Problem statement :: Return every line below exactly, without dropping any.

Dataset extract ::
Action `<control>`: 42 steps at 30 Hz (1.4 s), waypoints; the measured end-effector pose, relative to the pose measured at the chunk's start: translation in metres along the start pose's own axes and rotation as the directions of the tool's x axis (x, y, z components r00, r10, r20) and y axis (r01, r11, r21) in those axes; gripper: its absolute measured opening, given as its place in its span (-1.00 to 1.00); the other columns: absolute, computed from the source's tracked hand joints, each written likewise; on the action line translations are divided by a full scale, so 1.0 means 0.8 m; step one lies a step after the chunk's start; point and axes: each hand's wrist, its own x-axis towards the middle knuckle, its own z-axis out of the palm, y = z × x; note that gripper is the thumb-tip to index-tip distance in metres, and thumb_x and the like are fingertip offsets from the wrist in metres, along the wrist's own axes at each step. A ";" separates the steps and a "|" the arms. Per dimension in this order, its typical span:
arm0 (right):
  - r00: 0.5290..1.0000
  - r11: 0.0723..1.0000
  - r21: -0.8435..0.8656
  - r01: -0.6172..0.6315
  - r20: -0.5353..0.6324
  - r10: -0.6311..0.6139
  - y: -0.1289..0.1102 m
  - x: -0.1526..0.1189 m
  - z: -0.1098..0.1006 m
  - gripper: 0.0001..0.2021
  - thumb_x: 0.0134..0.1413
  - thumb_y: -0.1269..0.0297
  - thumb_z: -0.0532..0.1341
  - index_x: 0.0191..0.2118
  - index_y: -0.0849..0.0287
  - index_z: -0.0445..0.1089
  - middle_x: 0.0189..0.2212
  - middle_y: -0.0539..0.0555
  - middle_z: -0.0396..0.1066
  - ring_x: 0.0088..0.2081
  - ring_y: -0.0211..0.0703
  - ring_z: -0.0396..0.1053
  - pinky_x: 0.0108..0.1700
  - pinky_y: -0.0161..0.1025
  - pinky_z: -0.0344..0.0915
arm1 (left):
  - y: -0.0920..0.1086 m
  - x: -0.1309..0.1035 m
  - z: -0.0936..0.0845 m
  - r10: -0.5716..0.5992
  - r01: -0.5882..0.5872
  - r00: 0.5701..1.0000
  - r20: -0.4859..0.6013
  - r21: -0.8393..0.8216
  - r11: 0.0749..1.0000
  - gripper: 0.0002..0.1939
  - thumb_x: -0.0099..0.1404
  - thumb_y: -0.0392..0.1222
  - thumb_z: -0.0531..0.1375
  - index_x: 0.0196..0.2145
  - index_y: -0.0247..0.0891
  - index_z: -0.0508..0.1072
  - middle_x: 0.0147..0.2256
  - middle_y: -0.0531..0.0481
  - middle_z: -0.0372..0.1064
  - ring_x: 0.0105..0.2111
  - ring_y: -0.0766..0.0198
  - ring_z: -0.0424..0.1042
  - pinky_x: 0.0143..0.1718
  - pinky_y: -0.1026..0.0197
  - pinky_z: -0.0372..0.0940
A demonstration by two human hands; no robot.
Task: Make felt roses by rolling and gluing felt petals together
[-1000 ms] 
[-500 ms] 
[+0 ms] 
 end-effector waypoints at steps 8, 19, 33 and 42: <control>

Result of the exercise ::
Action `<control>`: 42 steps at 30 Hz (1.4 s), waypoints; the measured end-effector pose, relative to the pose measured at the chunk's start: translation in metres along the start pose's own axes and rotation as the directions of the tool's x axis (x, y, z components r00, r10, r20) and y axis (r01, r11, r21) in those axes; gripper: its absolute measured opening, given as its place in its span (-1.00 to 1.00); the other columns: absolute, computed from the source's tracked hand joints, each written likewise; on the action line translations are divided by a full scale, so 1.0 means 0.8 m; step one lies a step after the chunk's start; point and axes: each hand's wrist, its own x-axis towards the middle knuckle, its own z-axis out of the palm, y = z × x; note that gripper is the thumb-tip to index-tip distance in metres, and thumb_x and the like are fingertip offsets from the wrist in metres, along the wrist's own axes at each step. A ";" separates the steps and a "|" the arms. Per dimension in this order, its typical span:
arm0 (right):
  - r00: 0.5290..1.0000
  - r11: 0.0723..1.0000
  - r21: -0.8435..0.8656
  - r01: -0.6172..0.6315
  - r20: -0.5353..0.6324
  - r10: -0.6311..0.6139
  - y: -0.1289..0.1102 m
  - x: -0.1526..0.1189 m
  - z: -0.1098..0.1006 m
  - gripper: 0.0001..0.2021
  - thumb_x: 0.0134..0.1413
  - thumb_y: -0.1269..0.0297
  - thumb_z: -0.0532..0.1341
  - index_x: 0.0191..0.2118
  - index_y: -0.0849..0.0287
  - index_z: -0.0445..0.1089
  - middle_x: 0.0189..0.2212
  - middle_y: -0.0539..0.0555
  - middle_z: -0.0396..0.1066
  - ring_x: 0.0088..0.2081
  - ring_y: -0.0211..0.0703
  - ring_z: -0.0396..0.1053
  - pinky_x: 0.0108..0.1700
  - pinky_y: -0.0161..0.1025
  - pinky_z: -0.0344..0.0915
arm1 (left):
  - y: -0.0920..0.1086 m
  - x: -0.1309..0.1035 m
  - z: -0.0936..0.0845 m
  - r10: -0.5716..0.5992
  - r01: -0.5882..0.5872
  - r00: 0.5701..1.0000
  - r20: -0.4859..0.6013
  - r21: -0.8393..0.8216
  - r11: 0.0749..1.0000
  - gripper: 0.0002..0.1939
  - thumb_x: -0.0099..0.1404
  - thumb_y: -0.0392..0.1222
  - thumb_z: -0.0531..0.1375
  - index_x: 0.0196..0.2145
  - index_y: -0.0247..0.0891
  - index_z: -0.0508..0.1072
  - middle_x: 0.0147..0.2256
  - middle_y: -0.0531..0.0481
  - middle_z: -0.0372..0.1064
  - ring_x: 0.0105..0.2111
  - ring_y: -0.0766..0.0198
  - ring_z: -0.0424..0.1042
  - pinky_x: 0.0143..0.1718
  - pinky_y: -0.1026..0.0197
  - pinky_z: -0.0372..0.0940
A demonstration by two human hands; no robot.
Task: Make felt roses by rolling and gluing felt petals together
[-1000 ms] 
[-500 ms] 
[+0 ms] 
 end-effector waypoints at steps 8, 19, 33 and 42: <control>

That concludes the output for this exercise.